Wednesday, 6 August 2014
What to wear to The Ballet at Covent Garden – The Mariinsky Dances Swan Lake
My first memory of the ballet at Covent Garden was Rudolf Nureyev dancing the chief warrior in the Potslovian dances from Prince Igor by Borodin. I think you can safely say that spoilt me for life. And yes it was a very long time ago.
I’m not a ballet aficionado as opera is my passion, but last night I was lucky enough to be invited to see the Mariinsky Ballet Company perform Swan Lake. It was a beautiful production, and it’s worth reading this review from The Guardian, and The Arts Desk, to get the expert’s opinions. Swan Lake is a tricky ballet to make fascinating in my opinion and I wasn’t quite grabbed by this performance, but take a look at this production of Swan Lake in London in 1967 to see Fonteyn and Nureyev star in an iconic performance. For Nureyev’s incredible solo go forward to 1.20.00
One thing I noticed, as I go to the opera as much as I can, is that although it was evening, and The Royal Opera House, and a completely sold out production at high ticket prices, most people dressed down more than they do for the opera.

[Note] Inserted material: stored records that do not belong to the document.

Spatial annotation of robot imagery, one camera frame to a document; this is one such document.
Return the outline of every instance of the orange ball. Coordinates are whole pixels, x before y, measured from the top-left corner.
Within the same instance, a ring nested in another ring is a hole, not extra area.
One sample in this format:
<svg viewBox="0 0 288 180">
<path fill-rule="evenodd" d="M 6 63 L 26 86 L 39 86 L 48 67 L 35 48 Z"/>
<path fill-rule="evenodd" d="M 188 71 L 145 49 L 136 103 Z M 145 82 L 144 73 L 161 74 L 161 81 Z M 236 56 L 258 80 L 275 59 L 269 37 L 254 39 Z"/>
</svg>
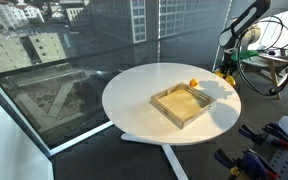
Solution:
<svg viewBox="0 0 288 180">
<path fill-rule="evenodd" d="M 191 87 L 195 87 L 197 85 L 197 80 L 196 79 L 192 79 L 191 81 L 190 81 L 190 86 Z"/>
</svg>

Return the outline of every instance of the white wall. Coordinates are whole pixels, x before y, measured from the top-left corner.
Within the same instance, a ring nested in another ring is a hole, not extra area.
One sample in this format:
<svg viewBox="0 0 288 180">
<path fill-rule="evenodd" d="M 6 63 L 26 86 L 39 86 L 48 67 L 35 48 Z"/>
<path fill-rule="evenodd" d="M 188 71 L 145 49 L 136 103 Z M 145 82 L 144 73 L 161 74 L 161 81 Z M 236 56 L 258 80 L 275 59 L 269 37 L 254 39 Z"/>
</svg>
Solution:
<svg viewBox="0 0 288 180">
<path fill-rule="evenodd" d="M 51 179 L 51 162 L 0 106 L 0 180 Z"/>
</svg>

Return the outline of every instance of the white round table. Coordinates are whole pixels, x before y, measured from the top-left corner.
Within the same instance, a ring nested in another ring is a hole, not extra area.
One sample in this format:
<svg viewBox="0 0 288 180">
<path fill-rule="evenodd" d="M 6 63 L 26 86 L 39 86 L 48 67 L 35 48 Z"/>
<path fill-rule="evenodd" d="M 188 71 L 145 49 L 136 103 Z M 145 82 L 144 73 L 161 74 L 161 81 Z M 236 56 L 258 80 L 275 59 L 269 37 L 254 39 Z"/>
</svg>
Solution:
<svg viewBox="0 0 288 180">
<path fill-rule="evenodd" d="M 216 103 L 179 129 L 150 104 L 151 96 L 181 82 L 188 84 L 193 78 L 198 80 L 195 88 L 215 98 Z M 225 80 L 204 69 L 176 63 L 147 64 L 122 72 L 106 86 L 102 103 L 109 119 L 125 132 L 122 139 L 162 145 L 179 179 L 187 177 L 182 168 L 178 170 L 180 164 L 170 145 L 196 144 L 219 136 L 236 123 L 241 112 L 240 98 Z"/>
</svg>

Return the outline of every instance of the chair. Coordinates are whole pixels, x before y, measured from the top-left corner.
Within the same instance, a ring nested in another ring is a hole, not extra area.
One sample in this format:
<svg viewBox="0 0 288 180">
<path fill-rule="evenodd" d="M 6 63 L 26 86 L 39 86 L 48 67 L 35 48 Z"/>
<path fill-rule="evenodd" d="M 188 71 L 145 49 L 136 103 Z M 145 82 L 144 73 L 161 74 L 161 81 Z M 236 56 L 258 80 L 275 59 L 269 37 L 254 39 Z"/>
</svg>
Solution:
<svg viewBox="0 0 288 180">
<path fill-rule="evenodd" d="M 286 50 L 288 51 L 288 49 L 280 48 L 281 56 L 262 53 L 258 54 L 258 56 L 241 60 L 242 69 L 244 72 L 254 72 L 264 79 L 271 81 L 273 87 L 277 88 L 287 78 L 288 56 L 286 55 Z M 281 99 L 281 94 L 278 93 L 276 98 Z"/>
</svg>

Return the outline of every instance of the desk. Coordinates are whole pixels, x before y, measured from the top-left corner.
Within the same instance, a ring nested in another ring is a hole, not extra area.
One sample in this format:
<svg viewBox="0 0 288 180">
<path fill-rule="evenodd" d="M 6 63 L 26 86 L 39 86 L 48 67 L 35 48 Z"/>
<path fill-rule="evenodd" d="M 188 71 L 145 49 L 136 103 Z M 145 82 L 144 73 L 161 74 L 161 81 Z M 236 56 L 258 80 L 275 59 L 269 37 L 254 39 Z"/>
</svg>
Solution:
<svg viewBox="0 0 288 180">
<path fill-rule="evenodd" d="M 151 96 L 178 83 L 199 82 L 195 88 L 217 100 L 215 106 L 180 130 L 149 102 Z M 134 67 L 113 78 L 102 103 L 109 119 L 125 133 L 123 140 L 161 145 L 178 179 L 187 176 L 170 145 L 208 141 L 229 130 L 241 112 L 238 94 L 222 78 L 204 69 L 175 63 Z"/>
</svg>

Why the ballet should be more casual than the opera I have no idea and I think it’s a shame to some extent. It takes away from the glamour of the surroundings. It’s not like Glyndebourne, where if you’re not in black tie you get frowned upon, and there is no dress code, but jeans, t-shirts and sun dresses just don’t work. For me at least. I wore a little black dress – as you do – with heels. There were shorts in abundance too, smart, but….shorts? Maybe it’s my age but I don’t think so.
As a total dress addict I would suggest that one of these below would make the grade at Covent Garden, for any performance, any time or for any where for that matter. And after all, who doesn’t want an excuse to buy a new dress?
These dresses will take you from office to ballet with no trouble at all, alternatively they’ll be your favourites to pull out of your wardrobe at a moment’s notice, knowing that sexy, form fitting and flattering they’ll do the job every time. After all, who really wants to dress down for the ballet. Dressing up is so much more fun.
Oh and by the way, the Mariinsky production has a happy ending apparently from the original version, which the Fonteyn Nureyev performance does not.